──────── DATA EXCERPT

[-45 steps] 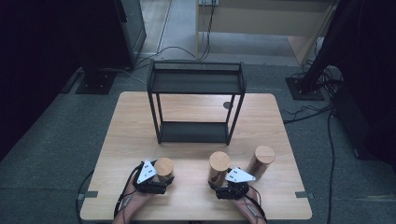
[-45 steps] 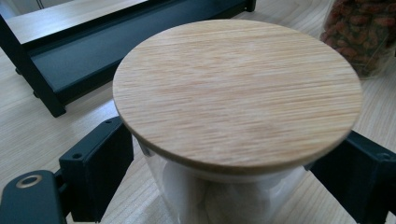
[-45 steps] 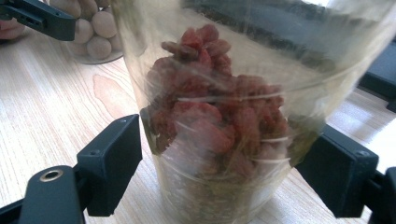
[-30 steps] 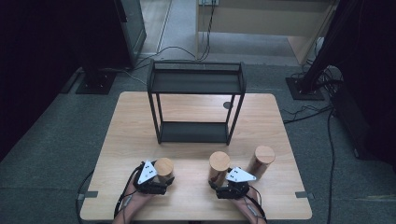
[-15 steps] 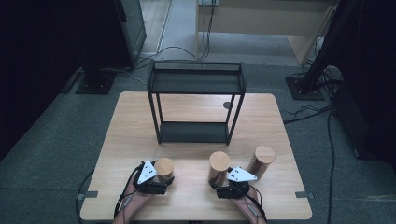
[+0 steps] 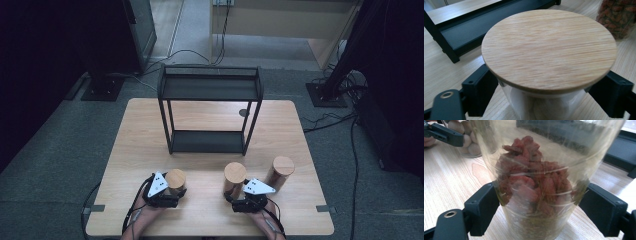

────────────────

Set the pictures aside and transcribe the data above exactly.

> [WRITTEN ANSWER]
[-45 steps] 
[-45 steps] 
[-45 steps] 
[-30 steps] 
[-15 steps] 
[+0 steps] 

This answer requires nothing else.